_TASK INSTRUCTIONS_
Drop all images. Then write out each line below exactly as given.

_DATA FOR THIS EXERCISE_
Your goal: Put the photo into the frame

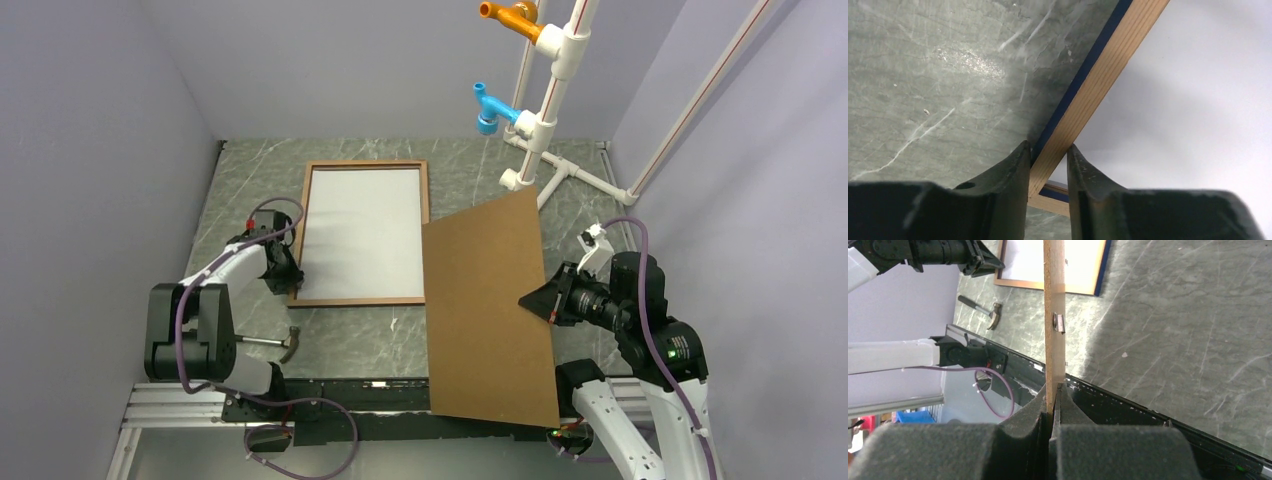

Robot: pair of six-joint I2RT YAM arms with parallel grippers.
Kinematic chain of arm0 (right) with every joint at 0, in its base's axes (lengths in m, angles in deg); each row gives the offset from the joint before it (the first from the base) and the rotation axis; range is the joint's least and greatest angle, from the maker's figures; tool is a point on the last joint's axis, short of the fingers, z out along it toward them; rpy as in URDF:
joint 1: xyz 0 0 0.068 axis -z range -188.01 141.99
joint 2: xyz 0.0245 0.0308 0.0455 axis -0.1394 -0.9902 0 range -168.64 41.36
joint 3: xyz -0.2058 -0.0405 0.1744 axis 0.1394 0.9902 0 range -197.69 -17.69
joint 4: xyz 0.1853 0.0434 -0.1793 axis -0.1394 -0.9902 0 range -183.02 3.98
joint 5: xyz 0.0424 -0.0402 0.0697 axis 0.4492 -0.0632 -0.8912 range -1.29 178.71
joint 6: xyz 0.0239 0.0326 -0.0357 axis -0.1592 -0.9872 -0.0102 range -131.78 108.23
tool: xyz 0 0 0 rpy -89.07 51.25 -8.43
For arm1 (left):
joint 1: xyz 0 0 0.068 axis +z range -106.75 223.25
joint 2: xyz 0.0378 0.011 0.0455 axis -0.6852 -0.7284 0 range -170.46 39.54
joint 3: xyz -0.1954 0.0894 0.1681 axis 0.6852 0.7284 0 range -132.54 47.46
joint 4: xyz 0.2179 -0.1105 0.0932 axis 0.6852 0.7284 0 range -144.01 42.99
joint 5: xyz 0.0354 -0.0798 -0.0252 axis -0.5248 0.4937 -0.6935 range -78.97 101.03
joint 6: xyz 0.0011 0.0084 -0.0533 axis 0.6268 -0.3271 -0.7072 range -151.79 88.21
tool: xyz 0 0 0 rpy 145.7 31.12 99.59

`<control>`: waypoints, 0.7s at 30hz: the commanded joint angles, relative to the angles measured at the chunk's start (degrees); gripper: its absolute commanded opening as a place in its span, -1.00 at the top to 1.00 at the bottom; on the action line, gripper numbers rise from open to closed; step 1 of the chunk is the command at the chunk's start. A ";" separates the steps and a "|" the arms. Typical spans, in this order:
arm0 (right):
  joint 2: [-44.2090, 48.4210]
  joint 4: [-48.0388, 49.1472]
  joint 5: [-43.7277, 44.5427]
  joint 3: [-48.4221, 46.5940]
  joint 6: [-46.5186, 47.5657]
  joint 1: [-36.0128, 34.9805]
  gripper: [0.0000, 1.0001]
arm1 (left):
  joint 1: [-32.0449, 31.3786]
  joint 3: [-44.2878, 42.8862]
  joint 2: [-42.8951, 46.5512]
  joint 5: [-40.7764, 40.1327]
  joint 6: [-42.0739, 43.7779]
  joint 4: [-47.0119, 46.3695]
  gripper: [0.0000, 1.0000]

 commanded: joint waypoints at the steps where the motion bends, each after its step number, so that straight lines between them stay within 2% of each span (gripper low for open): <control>1: 0.12 -3.84 -11.05 -1.37 -3.39 -0.82 1.00 | -0.96 3.33 0.64 4.22 1.42 -4.29 0.49; 6: 0.39 -0.46 -14.50 -0.78 -4.63 -0.81 1.00 | -5.27 4.36 2.01 3.72 0.39 -3.81 0.68; 13: 0.29 2.01 -17.07 0.61 -5.84 -0.80 1.00 | -15.00 4.34 3.54 1.40 -3.58 -1.87 0.96; 21: 0.17 3.73 -18.41 0.83 -6.37 -0.80 1.00 | -26.73 4.08 6.15 -2.45 -10.00 3.15 1.00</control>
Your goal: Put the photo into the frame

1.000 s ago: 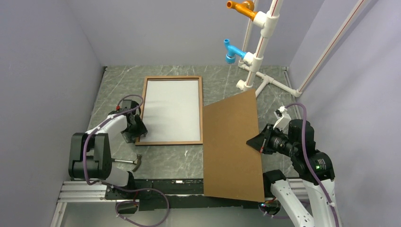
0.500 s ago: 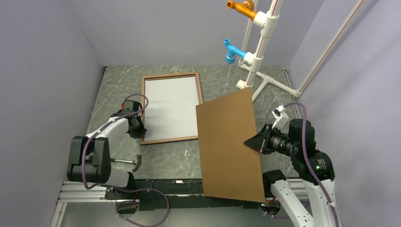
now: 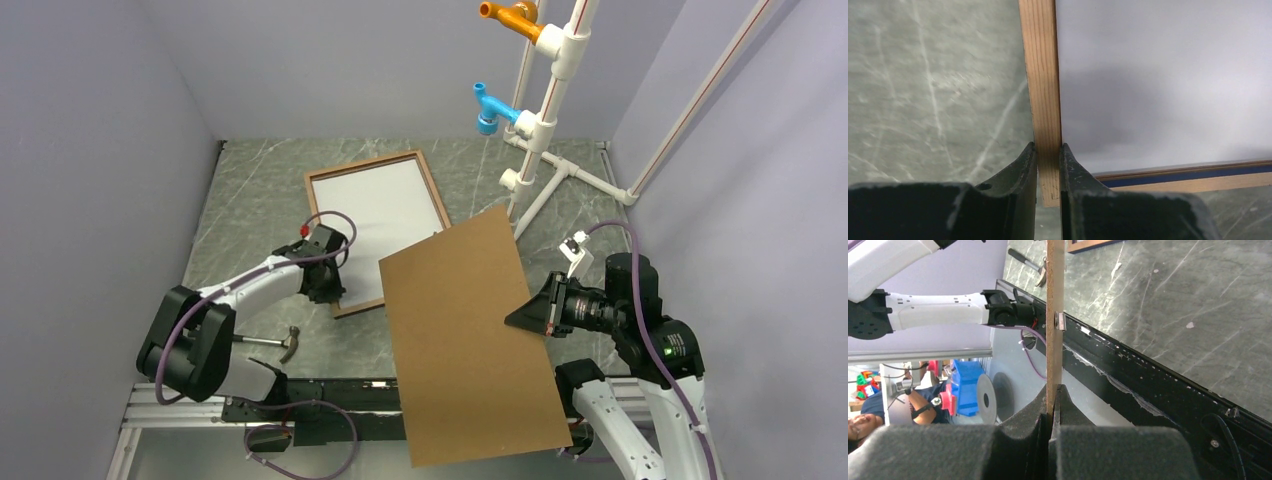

_EXERCISE SOLUTION_
Your goal: Put the photo into the frame


Robot: pair of six-joint I2RT YAM arms with parallel grippers.
Kinematic chain of arm0 (right) with every joint at 0, in its base's axes (lengths in m, angles in deg); each row gives the offset from the joint before it (the first from the base) and the rotation axis; range is the joint's least and greatest angle, from the maker's figures; tool is a point on the last joint's axis, short of the fingers, z out along it toward them; rpy as in URDF:
joint 1: xyz 0 0 0.068 axis -z range -188.01 141.99
joint 2: xyz 0.0245 0.0308 0.0455 axis -0.1394 -0.9902 0 range -168.64 41.36
joint 3: xyz -0.2058 -0.0405 0.1744 axis 0.1394 0.9902 0 range -197.69 -17.69
joint 4: xyz 0.1853 0.0434 -0.1793 axis -0.1394 -0.9902 0 range -183.02 3.98
joint 5: xyz 0.0424 -0.0402 0.0697 axis 0.4492 -0.0632 -0.8912 range -1.29 178.71
joint 6: xyz 0.0239 0.0326 -0.0357 axis -0.1592 -0.9872 -0.0102 range -131.78 108.23
tool: xyz 0 0 0 rpy -89.07 51.25 -8.43
For arm1 (left):
joint 1: xyz 0 0 0.068 axis +z range -106.75 223.25
joint 2: xyz 0.0378 0.011 0.0455 axis -0.6852 -0.7284 0 range -170.46 39.54
joint 3: xyz -0.1954 0.0894 0.1681 axis 0.6852 0.7284 0 range -132.54 47.46
joint 4: xyz 0.2179 -0.1105 0.0932 axis 0.6852 0.7284 0 range -144.01 42.99
joint 5: xyz 0.0354 -0.0798 -0.0252 axis -0.5248 0.4937 -0.6935 range -78.97 101.03
joint 6: xyz 0.0011 0.0084 -0.0533 axis 0.6268 -0.3271 -0.7072 range -151.79 88.21
tool: xyz 0 0 0 rpy 145.7 31.12 99.59

`<control>`: waypoints, 0.7s at 30hz: the commanded joint angles, relative to the angles measured at the chunk's start (degrees); gripper: its absolute commanded opening as a place in its span, -1.00 at the top to 1.00 at the bottom; on the action line, gripper numbers rise from open to closed; step 1 of the chunk is the command at the chunk's start. A ";" separates the steps and a "|" the arms. Typical spans, in this order:
arm0 (right):
  joint 2: [-44.2090, 48.4210]
  joint 4: [-48.0388, 49.1472]
  joint 5: [-43.7277, 44.5427]
  joint 3: [-48.4221, 46.5940]
  joint 6: [-46.5186, 47.5657]
  joint 1: [-36.0128, 34.9805]
  gripper: [0.0000, 1.0001]
arm1 (left):
  joint 1: [-32.0449, 31.3786]
  joint 3: [-44.2878, 42.8862]
  joint 2: [-42.8951, 46.5512]
  joint 5: [-40.7764, 40.1327]
  joint 6: [-42.0739, 43.7779]
  joint 4: [-47.0119, 46.3695]
  gripper: [0.0000, 1.0000]

 commanded: joint waypoints at the steps where the motion bends, each after its step number, so that straight lines between them stay within 2% of each span (gripper low for open): <control>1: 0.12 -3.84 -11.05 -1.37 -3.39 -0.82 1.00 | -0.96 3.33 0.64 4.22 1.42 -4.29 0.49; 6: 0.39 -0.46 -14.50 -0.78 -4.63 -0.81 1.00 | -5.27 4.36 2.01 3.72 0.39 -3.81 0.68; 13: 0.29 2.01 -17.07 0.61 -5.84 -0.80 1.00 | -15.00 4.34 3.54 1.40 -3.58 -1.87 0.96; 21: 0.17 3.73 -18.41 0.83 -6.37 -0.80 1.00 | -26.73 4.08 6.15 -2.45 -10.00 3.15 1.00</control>
Your goal: Put the photo into the frame

1.000 s ago: 
0.500 s ago: 
now: 

The exercise requires no further output.